Uno dei fondamenti della normazione tecnica, come detto al post 192, è l'autoregolamentazione:
le persone che scrivono le norme sono le stesse destinate ad utilizzarle.
Il CEI - struttura centrale non è un utilizzatore di norme in senso stretto (cioè per noi le norme devono essere chiare e coerenti fra di loro, ma non le applichiamo per fare dei progetti o dei prodotti),
voi sì.
Una volta inviato in Inchiesta pubblica, il documento è soggetto al parere della comunità elettrotecnica, e quindi il CT è tenuto ad esaminare i commenti ricevuti. I commenti arrivano alla nostra direzione tecnica che li gira ai responsabili dei Comitati (Presidente, Segretario, Segretario tecnico referente, Coordinatori del GL). Il CT esamina i commenti e li accetta oppure no, in funzione della regola del consenso (v. post 192).
E' possibile però che un commento giusto, ma scritto in maniera ambigua, oppure con necessità di ulteriori chiarimenti, non passi perché l'autore non è presente in riunione, quindi nei casi più difficili da dirimere succede che il CT invita l'autore del commento (anche se non iscritto) per quella particolare occasione.
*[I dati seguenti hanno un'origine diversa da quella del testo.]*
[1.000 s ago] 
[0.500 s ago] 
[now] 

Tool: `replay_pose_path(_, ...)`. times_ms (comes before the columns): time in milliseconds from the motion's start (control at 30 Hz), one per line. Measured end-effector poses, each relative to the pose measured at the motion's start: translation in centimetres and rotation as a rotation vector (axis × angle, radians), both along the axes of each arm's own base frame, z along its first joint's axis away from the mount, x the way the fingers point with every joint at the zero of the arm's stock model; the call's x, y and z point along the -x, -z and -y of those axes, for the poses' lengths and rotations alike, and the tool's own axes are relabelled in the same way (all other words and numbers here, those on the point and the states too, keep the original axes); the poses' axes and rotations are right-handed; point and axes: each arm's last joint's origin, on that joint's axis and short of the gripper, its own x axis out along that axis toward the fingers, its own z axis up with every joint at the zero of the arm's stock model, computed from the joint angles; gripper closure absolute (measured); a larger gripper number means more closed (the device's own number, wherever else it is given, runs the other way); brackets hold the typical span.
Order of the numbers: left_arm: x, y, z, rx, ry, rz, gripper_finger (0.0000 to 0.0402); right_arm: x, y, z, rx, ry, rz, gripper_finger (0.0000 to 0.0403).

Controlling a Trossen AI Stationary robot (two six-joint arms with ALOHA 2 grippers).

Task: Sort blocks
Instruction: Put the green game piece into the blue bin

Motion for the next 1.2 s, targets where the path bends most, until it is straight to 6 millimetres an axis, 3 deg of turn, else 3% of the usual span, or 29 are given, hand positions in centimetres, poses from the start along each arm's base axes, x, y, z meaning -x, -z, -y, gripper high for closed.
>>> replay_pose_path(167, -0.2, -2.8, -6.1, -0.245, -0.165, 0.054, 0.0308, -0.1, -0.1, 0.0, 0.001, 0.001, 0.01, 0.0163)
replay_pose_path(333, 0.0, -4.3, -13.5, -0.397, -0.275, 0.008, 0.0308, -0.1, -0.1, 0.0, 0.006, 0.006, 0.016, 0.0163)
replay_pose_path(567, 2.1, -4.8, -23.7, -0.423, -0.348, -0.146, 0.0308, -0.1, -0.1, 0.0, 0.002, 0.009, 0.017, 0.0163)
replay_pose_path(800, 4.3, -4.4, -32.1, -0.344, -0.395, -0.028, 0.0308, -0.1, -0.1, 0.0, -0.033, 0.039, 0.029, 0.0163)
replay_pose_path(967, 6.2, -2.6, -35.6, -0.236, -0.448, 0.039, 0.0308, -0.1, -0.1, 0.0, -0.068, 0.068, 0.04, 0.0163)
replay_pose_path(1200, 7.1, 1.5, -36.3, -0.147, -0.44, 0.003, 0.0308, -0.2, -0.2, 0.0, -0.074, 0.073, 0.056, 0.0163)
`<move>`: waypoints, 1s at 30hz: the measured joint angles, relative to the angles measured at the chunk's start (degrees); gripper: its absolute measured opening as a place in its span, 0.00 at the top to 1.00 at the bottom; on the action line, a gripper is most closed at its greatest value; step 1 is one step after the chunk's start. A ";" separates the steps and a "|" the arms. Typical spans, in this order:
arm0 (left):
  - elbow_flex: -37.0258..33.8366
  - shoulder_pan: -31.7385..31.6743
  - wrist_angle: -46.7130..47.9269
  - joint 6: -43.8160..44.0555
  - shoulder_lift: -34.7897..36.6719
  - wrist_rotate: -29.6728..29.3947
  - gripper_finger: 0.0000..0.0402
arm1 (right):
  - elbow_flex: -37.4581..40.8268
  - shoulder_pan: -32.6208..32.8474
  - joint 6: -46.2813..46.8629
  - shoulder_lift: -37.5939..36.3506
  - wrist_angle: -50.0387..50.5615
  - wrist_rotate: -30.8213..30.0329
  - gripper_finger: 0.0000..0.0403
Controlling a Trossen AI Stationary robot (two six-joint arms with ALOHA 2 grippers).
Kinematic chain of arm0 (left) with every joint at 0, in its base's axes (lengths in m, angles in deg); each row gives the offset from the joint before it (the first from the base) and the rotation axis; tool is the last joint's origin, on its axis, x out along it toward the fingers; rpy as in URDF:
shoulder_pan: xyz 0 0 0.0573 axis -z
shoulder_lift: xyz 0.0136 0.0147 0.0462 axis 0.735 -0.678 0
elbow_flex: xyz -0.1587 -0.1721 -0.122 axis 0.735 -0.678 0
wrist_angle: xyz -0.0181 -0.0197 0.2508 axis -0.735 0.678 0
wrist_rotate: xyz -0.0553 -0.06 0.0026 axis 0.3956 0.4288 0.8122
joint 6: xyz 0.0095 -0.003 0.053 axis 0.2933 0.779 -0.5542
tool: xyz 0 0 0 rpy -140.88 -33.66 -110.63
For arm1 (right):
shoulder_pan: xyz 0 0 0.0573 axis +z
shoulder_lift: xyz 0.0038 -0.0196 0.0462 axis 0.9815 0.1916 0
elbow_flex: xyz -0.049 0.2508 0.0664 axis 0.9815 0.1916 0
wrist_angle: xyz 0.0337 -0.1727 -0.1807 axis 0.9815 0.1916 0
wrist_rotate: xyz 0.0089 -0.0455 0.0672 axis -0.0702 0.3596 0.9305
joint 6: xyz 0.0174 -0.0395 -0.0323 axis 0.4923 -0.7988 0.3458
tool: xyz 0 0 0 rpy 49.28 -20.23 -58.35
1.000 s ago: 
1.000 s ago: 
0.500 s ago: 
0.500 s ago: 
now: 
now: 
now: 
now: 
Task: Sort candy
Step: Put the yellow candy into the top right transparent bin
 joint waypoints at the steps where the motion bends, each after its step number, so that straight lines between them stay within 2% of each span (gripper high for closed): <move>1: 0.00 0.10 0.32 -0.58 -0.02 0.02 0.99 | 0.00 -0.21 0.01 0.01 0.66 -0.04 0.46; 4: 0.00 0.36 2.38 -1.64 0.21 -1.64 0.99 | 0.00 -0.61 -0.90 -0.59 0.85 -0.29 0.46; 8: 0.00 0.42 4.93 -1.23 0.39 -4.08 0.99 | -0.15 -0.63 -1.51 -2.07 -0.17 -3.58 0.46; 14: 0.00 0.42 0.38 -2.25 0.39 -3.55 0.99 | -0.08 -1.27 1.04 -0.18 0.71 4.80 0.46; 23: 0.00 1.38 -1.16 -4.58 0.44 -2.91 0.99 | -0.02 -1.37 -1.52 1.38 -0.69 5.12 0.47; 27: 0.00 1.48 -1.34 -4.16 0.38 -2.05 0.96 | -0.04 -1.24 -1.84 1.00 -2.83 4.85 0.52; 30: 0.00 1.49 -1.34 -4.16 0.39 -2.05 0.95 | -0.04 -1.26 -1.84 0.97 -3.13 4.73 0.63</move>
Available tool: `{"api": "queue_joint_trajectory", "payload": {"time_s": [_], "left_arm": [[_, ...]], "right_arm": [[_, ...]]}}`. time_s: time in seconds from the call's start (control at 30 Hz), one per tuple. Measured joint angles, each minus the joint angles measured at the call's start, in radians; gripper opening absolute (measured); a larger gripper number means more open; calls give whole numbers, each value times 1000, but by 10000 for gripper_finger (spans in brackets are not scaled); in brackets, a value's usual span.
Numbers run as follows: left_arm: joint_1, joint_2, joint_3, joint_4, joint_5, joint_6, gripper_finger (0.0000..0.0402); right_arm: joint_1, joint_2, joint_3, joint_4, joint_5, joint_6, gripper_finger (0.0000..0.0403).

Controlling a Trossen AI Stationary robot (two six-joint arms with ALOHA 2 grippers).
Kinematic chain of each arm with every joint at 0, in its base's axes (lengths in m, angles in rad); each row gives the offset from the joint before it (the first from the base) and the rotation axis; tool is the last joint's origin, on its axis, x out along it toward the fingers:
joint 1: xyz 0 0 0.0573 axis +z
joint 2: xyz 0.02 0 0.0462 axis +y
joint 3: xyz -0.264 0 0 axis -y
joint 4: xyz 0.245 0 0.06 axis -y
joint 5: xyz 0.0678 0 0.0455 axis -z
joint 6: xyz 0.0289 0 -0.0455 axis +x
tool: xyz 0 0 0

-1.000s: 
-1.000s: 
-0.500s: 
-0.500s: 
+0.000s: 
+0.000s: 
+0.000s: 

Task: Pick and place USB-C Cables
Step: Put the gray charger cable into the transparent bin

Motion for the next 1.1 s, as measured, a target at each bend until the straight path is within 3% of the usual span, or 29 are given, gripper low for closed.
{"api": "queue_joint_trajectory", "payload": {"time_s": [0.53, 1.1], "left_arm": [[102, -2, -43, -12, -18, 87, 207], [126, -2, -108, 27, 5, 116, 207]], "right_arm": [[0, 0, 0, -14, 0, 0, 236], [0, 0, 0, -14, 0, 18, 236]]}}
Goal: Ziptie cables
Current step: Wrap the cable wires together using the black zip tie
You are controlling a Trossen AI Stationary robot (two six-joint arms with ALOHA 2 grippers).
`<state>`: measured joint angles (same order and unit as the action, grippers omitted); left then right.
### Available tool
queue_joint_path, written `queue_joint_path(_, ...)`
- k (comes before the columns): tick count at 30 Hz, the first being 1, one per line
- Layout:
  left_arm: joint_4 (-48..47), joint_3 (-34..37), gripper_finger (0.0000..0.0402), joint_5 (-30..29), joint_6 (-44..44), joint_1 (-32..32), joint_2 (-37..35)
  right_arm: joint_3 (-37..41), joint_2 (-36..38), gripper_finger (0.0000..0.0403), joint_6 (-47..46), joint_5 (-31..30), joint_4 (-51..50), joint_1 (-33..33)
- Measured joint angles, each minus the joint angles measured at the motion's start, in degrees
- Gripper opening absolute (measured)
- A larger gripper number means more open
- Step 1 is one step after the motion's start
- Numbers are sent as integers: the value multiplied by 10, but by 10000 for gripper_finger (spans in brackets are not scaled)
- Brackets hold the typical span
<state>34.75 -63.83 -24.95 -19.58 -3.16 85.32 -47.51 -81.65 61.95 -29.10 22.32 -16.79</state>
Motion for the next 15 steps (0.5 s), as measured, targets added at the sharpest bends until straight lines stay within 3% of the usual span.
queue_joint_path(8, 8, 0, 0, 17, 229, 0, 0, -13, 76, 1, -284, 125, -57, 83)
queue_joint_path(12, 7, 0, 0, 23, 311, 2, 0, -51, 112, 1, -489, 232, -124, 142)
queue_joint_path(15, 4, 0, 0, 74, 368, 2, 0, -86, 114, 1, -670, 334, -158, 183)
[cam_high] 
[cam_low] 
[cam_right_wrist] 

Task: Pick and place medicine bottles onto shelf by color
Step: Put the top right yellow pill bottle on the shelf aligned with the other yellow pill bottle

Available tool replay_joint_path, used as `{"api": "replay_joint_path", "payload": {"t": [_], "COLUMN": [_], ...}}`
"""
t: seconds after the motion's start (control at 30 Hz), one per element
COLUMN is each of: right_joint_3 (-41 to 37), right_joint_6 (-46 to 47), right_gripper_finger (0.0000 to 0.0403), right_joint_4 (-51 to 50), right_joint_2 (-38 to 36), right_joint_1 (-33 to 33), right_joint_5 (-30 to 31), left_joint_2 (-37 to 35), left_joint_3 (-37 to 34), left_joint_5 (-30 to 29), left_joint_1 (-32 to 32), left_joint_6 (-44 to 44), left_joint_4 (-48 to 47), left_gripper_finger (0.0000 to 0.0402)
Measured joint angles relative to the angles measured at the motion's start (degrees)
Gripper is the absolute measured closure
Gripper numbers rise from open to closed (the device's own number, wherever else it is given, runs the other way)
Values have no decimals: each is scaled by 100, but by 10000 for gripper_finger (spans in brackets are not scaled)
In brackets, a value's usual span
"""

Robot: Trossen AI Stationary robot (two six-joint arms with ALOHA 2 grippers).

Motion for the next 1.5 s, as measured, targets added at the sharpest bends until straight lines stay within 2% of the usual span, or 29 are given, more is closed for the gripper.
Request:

Quindi confermo: l'ufficio centrale, di propria inziativa, non può modificare le norme (salvo bloccare la pubblicazione in caso di incongruenze con altre norme); i commenti in Inchiesta pubblica possono dar luogo a modifiche dei documenti in preparazione, secondo il parere del CT.
Tutto quanto detto sopra vale per i documenti normativi (norme e guide) a livello nazionale, prima della pubblicazione definitiva. Per i documenti internazionali, quanto detto si applica alla posizione italiana, che poi verrà peresentata in IEC o CENELEC dal delegato nazionale.